Etudes structurales du 75 kDa prion Sup35 : Vers la RMN du solide des protéines extra-larges – XLproteinSSNMR

La NMR du solide peut structurellement caractériser les protéines à des niveaux différents. Alors il y a quelques années, seulement des relativement petites protéines se prêtaient à cette technique, aujourd'hui des études sur les plus grandes protéines sont explorées. Pour donner une idée des tailles et des niveaux des protéines qui peuvent être étudiés aujourd'hui, on peut affirmer que les protéines de moins de 100 acides aminés se prêtent à la résolution de la structure par RMN du solide, comme l’est montré récemment pour différents ensembles bêta-amyloïde. Des protéines jusqu'à 300-400 acides aminés peuvent être attribués de manière séquentielle et leurs structures secondaires sont ainsi accessibles. Pour les protéines plus grandes, les empreintes digitales peuvent être enregistrées, qui informent sur le contenu de la structure secondaire, l'ordre et sur les interactions avec d'autres molécules. Nous avons ici étendu de manière significative les différents aspects, notamment avec l'étude du prion Sup35 qui est avec 685 les résidus la plus grande protéine étudiée aujourd'hui par RMN du solide.

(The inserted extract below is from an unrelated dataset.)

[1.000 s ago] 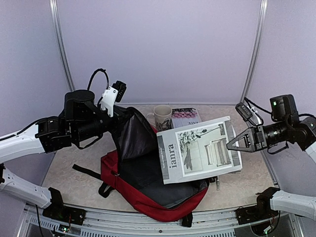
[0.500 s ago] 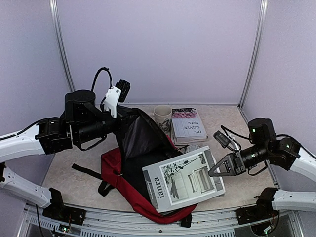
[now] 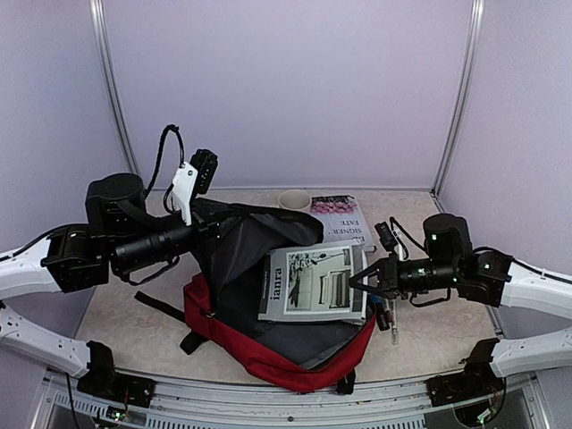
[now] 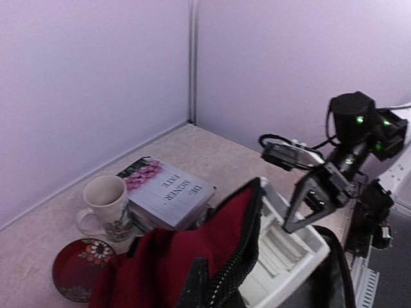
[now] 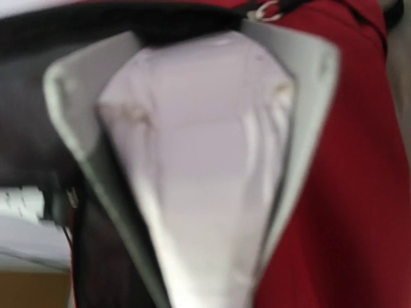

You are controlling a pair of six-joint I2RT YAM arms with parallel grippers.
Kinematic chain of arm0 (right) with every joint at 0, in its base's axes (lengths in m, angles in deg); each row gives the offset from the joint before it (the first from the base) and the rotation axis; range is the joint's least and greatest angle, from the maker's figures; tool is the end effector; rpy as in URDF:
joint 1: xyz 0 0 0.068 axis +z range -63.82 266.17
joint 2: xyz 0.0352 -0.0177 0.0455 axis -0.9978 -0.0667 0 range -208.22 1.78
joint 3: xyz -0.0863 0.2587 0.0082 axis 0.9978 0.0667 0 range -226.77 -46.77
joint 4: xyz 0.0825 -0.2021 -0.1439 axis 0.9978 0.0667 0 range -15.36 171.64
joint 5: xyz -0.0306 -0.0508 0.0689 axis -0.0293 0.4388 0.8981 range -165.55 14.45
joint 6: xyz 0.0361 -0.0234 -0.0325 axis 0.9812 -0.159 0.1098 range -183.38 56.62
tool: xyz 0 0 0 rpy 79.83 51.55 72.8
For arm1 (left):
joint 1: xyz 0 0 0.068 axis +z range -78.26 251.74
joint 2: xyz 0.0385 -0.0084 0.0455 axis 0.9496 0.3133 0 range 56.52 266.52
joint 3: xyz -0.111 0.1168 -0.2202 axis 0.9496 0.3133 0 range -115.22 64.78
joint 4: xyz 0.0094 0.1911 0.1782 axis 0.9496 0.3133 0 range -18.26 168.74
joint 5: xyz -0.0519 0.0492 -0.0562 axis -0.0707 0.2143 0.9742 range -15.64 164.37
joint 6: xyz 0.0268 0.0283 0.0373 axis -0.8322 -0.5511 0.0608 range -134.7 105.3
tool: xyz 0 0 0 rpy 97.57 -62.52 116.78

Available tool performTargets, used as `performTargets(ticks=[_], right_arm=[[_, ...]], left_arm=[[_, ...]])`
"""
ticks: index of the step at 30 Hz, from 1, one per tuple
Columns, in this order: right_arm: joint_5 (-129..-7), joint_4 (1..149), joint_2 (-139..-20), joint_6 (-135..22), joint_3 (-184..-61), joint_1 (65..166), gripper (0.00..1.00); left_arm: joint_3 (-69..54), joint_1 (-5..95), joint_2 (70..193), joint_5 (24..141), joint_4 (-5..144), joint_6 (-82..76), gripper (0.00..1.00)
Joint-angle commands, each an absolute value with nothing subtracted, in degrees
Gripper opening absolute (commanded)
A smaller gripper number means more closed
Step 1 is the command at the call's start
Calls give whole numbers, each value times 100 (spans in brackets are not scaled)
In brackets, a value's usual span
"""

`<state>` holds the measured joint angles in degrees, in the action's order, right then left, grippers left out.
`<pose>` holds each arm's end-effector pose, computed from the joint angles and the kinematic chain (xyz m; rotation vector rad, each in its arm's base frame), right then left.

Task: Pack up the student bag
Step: Place the book in the largest pocket of the bag.

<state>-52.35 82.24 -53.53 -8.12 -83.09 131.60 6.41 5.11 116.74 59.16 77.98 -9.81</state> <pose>0.1418 0.1639 0.2598 -0.0948 2.3502 1.4156 0.1051 -0.2194 0.3795 0.7221 1.6021 -0.6963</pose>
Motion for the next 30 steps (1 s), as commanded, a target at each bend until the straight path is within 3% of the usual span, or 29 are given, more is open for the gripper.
performTargets(ticks=[1, 15, 22, 30], right_arm=[[-6120, 6539, -5987, -117, -8459, 13297, 0], [-6369, 5334, -8371, -10, -9420, 13926, 1], [-6487, 6860, -8795, -1215, -10518, 14290, 43], [-6686, 8958, -7615, -2693, -10701, 14259, 74]], left_arm=[[1199, -38, 11171, 6833, 6630, -1010, 0], [1533, -311, 11339, 6781, 5750, -1370, 0], [1586, 297, 11226, 6399, 5991, -1324, 0], [2171, 956, 10520, 6139, 6501, -1053, 0]])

Le projet a donné un aperçu au niveau atomique dans l'organisation structurelle de la levure prion Sup35 (voir Figure). Nous avons pu montrer que la protéine conserve son repliement natif de son domaine C-terminal dans les fibrilles, et que les 30 premiers résidus construisent un noyau de fibrille très ordonnée. Surtout, ce noyau est structurellement différent quand on regarde Sup35NM, qui est dépourvue du domaine globulaire C-terminal. Cela parle contre l'utilisation de Sup35NM comme un modèle fidèle pour l'étude de la levure biologie des prions. Nous avons pu montrer pour d'autres grands assemblages moléculaires, comme des protéines motrices et fibrilles de protéines, la façon dont ils sont organisés et interagissent avec leurs partenaires.

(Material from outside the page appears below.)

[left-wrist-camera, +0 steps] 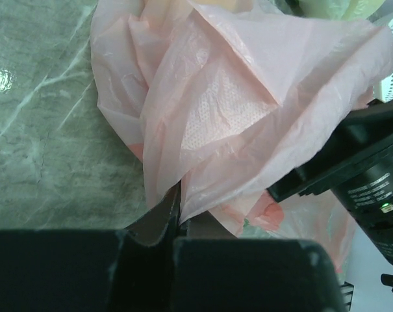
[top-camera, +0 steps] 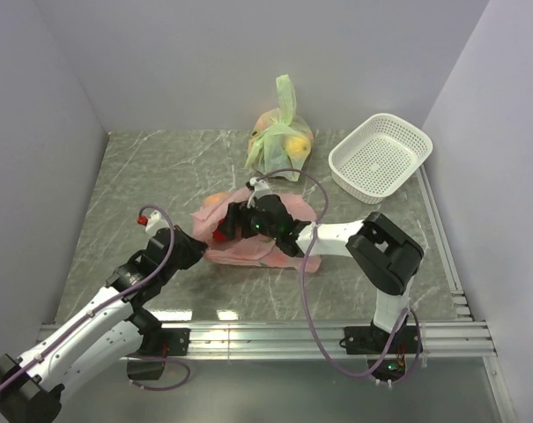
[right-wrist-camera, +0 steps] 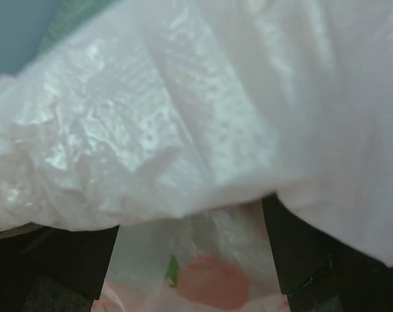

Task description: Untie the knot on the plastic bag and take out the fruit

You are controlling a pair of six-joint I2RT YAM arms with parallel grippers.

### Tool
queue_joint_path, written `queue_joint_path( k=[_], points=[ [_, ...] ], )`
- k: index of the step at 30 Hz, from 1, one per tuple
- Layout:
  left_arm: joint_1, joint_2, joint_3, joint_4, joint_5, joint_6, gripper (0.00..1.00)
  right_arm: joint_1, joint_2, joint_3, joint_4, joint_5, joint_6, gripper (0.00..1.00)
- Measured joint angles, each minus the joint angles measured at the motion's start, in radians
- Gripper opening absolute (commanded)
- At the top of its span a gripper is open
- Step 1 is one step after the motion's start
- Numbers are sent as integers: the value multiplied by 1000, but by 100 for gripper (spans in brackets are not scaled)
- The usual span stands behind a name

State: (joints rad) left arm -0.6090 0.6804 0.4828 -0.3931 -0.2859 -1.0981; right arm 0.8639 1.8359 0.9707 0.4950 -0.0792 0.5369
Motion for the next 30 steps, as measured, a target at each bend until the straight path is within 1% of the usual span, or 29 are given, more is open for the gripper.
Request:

Nos résultats ouvrent la voie pour des études d'autres assemblages complexes.

Nous avons publié 27 articles dans diverses revues, allant de general ou spécialisé, manière, en fonction des résultats obtenus.

Peu est connu aujourd'hui de la structure de protéines prion entières. Nous avons récemment établi, utilisant des techniques de RMN des protéines Ure2p et HET-s, que les prions montrent différentes architectures, et que les principes de construction peuvent varier considérablement. Nous proposons ici l'étude de la protéine prion Sup35p, qui pose un grand défi considérant sa taille importante, 685 acides aminés. Ayant démontré le rôle important du domaine globulaire, nous visons ici l'étude dans le contexte de la protéine entière, et l'investigation au niveau moléculaire le rôle du domaine C-terminal dans l'assemblage en fibrilles de la protéine. Nous comparerons donc les structures du fragment Sup35NM et Sup35p par RMN du solide. Sup35NM est souvent utilisé comme modèle pour le prion entier, et il va être intéressant de voir si la structure du fragment est conservée dans les fibrilles de la protéine entière ou si elle s'assemble différemment. Cette question est particulièrement pertinente dans le contexte de nos résultats précédents sur les prions HET-s et Ure2p, qui montrent que les structures des fragments et de la protéine entière diffèrent.
Nous allons adresser cette question par des techniques de RMN du solide, qui est une technique émergente pour l'étude de protéines insolubles. Ces dix dernières années ont vu des progrès considérables qui ont fait de la RMN du solide une technique prometteuse pour la biologie structurale. Même s'il a été montré qu'il est en principe possible d'accéder à la structure à haute résolution de fibrilles de prions par cette technique, il est difficile de déterminer des structures de prion entier. La principale difficulté réside dans la grande taille de ces protéines, une propriété qu'elles partagent souvent avec d'autres protéines insolubles. Cependant, de nombreux outils pour vaincre ces obstacles existent déjà dans les laboratoires des équipes déposant ce projet. Nous proposons de développer la méthodologie RMN permettant l'étude de ces protéines et de l’appliquer à la protéine Sup35. La méthodologie RMN que nous proposons de développer dans cette demande va nous permettre d'établir des modèles structuraux que nous allons confronter à la grande collection de connaissances biochimiques et biophysiques existante afin de comprendre la relation entre la structure et les propriétés biologiques de Sup35p. Par ailleurs, les protocoles et techniques établies devront être applicable à d'autres protéines insolubles de grande taille.